I did mine backwards. I jacked both the body and frame up as high as I could get it, then supported the the body with jack stands and lowered the chassis from it. I then repaired the rust on the frame and body at the body mounts. Then painted the frame and underside of the body and jacked the frame back up to the body.


----------



## Gran Turismo (Jan 12, 2010)

All ideas appreciated .:cheers .


----------



## dataway (May 21, 2011)

I also used an engine hoist. Single hoist and I welded up a four foot long bar, the bar was attached to the hoist and two heavy duty webbing straps, one on each end of the bar. Threaded them through the upper rear wheel wells, and under the front cowl area and lifted the body enough to get the chassis out from under.

I'm about to do the process again, this time using the same bar and a chain-fall attached to a beam above the body.

Why am I doing it again? ....To do it right this time 

JohnnyB


----------



## Gran Turismo (Jan 12, 2010)

All good ways and they get the job done' I have hoists, trolley jacks etc.. so when time is right the body can be lifted.

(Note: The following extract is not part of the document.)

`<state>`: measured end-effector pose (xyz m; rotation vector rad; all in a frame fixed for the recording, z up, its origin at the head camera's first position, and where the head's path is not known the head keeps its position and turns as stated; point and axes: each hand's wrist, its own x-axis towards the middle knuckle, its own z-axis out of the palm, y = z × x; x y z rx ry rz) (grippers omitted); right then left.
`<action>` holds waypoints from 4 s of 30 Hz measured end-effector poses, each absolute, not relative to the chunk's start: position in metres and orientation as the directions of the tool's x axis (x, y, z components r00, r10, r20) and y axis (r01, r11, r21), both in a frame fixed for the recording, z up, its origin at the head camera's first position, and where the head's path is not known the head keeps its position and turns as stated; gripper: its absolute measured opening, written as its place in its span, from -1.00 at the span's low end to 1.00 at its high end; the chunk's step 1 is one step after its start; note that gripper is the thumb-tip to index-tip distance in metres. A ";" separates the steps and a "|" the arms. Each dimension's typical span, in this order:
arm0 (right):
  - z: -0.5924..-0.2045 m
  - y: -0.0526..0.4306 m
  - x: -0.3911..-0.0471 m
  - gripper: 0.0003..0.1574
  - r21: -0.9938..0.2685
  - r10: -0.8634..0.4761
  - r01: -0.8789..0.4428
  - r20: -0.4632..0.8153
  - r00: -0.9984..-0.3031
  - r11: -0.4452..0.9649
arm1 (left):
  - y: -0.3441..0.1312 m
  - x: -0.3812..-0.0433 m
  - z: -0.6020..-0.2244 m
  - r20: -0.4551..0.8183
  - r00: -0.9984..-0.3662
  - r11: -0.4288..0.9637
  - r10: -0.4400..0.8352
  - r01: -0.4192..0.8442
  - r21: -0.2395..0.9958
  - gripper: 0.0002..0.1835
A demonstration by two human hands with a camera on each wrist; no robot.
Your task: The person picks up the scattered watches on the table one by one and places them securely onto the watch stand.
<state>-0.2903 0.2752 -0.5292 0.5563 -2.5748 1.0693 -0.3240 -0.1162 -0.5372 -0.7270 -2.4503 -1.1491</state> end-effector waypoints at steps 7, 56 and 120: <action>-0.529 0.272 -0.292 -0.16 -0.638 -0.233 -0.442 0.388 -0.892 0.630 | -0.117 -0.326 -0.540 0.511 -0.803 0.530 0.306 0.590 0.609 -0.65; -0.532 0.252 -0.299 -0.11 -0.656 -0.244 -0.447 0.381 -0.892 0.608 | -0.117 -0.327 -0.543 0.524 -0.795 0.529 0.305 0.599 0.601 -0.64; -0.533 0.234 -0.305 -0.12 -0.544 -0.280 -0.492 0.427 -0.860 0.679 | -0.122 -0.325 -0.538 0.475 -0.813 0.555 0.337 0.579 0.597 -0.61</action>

I quite like the wooden cradle on wheels idea for body once split so can prep underneath etc.. 
The resto threads are great for ideas but not many mention the body lift off part so thought would be good to touch on for those contemplating body off resto.


----------



## geeteeohguy (Feb 2, 2008)

I like Goatee's solution. I've done it with 4 guys with a '66, but that was 30 years ago when my back was a lot yonger. You'd need about 8 old guys, I'd think. Mitch (Too Many Projects) fastened a chain to the seat belt mounts on his '67 and used a forklift to do his....no possibility of body damage, and low -overhead- friendly....you could use an engine hoist or two and do it that way....I thought it was a great idea. I still like Goatee's way, though. Next time.....


----------



## Instg8ter (Sep 28, 2010)

if you have tight quarters i have seen a post where it was jigged high above the frame and outside the wheels so the frame would roll out and back under to work on either or similar to what goatee did. Build the jig on casters and you can roll both around.


----------



## MaL (Jun 12, 2008)

I had 6 guys walk 30 feet with a '66 body fully stripped down. It was very easy with 3 on each side.


----------



## 66tempestGT (Nov 28, 2009)

69Goatee said:


> I did mine backwards. I jacked both the body and frame up as high as I could get it, then supported the the body with jack stands and lowered the chassis from it. I then repaired the rust on the frame and body at the body mounts. Then painted the frame and underside of the body and jacked the frame back up to the body.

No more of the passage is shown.